Kistorgel
Ontwerp
Bij het ontwerpen van kistorgels richt ik mij vaak op de bouwwijze van historische, ambachtelijke orgelmakers. Zij hebben vele waardevolle instrumenten gebouwd die na eeuwen nog een hoge kwaliteit bezitten. Het gaat om meerdere huisorgels van orgelmakers als A. Meere, H. H. Hess, J. S. Strumphler, D. Onderhorst, J. J. Vool en H. A. Meyer.
Bij de bouw van kistorgels neem ik de mechanische windvoorziening als uitgangspunt. Namelijk orgelwind die door voet- of handkracht gedoseerd wordt opgewekt. Dat geeft een mooi klankresultaat, een ontspannen klank door de soepele aanspraak van de pijpen. Gemotoriseerde windvoorziening veroorzaakt daarentegen nogal wat turbulenties in de pijpen, waardoor deze geforceerder klinken.
Beschrijving
Het kistorgel leent zich door de geringe afmetingen prima als begeleidingsinstrument bij kamermuziek, cantates, passies, etc. Het instrument kenmerkt zich door een heldere en stevige toon. De kas van Europees eikenhout is voorzien van panelen met gevlochten hout. Door de vele openingen kan het geluid goed zijn weg vinden in de ruimte.
De windvoorziening bestaat uit een spaanbalg en een onderliggende schepbalg.

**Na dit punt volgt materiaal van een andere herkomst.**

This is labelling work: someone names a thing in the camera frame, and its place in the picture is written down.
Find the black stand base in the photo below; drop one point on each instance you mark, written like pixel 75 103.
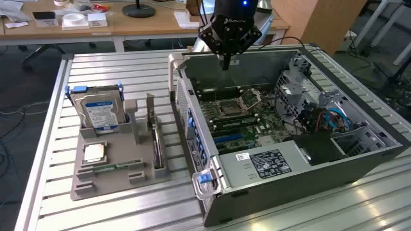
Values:
pixel 396 74

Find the dark RAM stick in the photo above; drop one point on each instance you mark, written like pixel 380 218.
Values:
pixel 235 122

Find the black chair base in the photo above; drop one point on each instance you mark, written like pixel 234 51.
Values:
pixel 41 51

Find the silver disk bay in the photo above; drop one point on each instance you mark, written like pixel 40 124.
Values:
pixel 359 139

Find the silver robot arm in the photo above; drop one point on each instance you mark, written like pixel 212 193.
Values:
pixel 202 45

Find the flat white box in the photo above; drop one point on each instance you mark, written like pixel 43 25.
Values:
pixel 75 27

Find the white desk frame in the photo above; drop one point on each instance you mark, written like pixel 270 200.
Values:
pixel 387 24

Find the black graphics card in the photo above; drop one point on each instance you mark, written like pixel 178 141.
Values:
pixel 158 144

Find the beige tape roll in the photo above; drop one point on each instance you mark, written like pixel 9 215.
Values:
pixel 60 2

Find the white tape roll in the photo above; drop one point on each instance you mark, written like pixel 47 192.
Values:
pixel 74 17

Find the green RAM stick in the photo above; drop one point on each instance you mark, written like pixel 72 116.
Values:
pixel 112 166

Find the brown cardboard box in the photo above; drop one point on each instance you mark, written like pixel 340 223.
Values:
pixel 192 7

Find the silver drive cage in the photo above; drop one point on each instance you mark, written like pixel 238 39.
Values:
pixel 298 91

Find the CPU socket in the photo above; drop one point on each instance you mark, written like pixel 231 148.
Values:
pixel 230 108

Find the metal socket cover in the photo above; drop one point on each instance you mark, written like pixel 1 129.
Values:
pixel 250 98

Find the white paper stack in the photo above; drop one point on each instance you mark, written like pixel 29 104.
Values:
pixel 186 20

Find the wooden desk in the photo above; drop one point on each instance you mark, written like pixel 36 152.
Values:
pixel 144 26

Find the blue expansion slot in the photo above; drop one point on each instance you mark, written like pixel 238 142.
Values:
pixel 227 138

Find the grey parts rack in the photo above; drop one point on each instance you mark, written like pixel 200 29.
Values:
pixel 128 154

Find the green motherboard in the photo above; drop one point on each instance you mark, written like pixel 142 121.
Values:
pixel 254 130

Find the silver CPU chip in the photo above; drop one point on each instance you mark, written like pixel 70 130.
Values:
pixel 94 152

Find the small red item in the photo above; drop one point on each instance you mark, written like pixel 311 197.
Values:
pixel 99 7

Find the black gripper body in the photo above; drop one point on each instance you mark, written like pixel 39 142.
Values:
pixel 234 24

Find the white box with label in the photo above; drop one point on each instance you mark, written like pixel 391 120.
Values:
pixel 96 20

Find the grey power supply unit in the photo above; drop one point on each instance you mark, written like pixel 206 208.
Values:
pixel 234 168

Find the hard disk with blue bracket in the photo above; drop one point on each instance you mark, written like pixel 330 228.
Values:
pixel 96 113

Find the white paper label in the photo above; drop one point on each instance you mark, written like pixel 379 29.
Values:
pixel 16 24

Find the dark grey PC case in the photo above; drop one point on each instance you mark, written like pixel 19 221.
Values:
pixel 288 192

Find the white box black top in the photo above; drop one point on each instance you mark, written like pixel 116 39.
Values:
pixel 44 18

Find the wooden cabinet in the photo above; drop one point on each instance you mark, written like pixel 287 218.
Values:
pixel 320 24

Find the clear plastic bag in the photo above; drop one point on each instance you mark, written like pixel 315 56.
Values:
pixel 12 12

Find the black round lamp base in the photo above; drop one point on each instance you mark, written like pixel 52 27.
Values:
pixel 139 10

De organist kan de trede van de windvoorziening met zijn rechtervoet in beweging brengen.
Winddruk ~ 55 mm waterkolom
Toonhoogte a = 440 Hz
Halve toon lager a = 415 Hz
Stemming naar voorkeur.
Dispositie
Het orgel heeft één manuaal (omvang C-f ''') met de volgende registers:
Holpijp 8’ b/d
Fluit 4’ b/d
Quint 3’ d
Octaaf 2 b/d
Verder
Het kistorgel is prima te hanteren en te vervoeren.
Een windmotor is leverbaar met een meerprijs.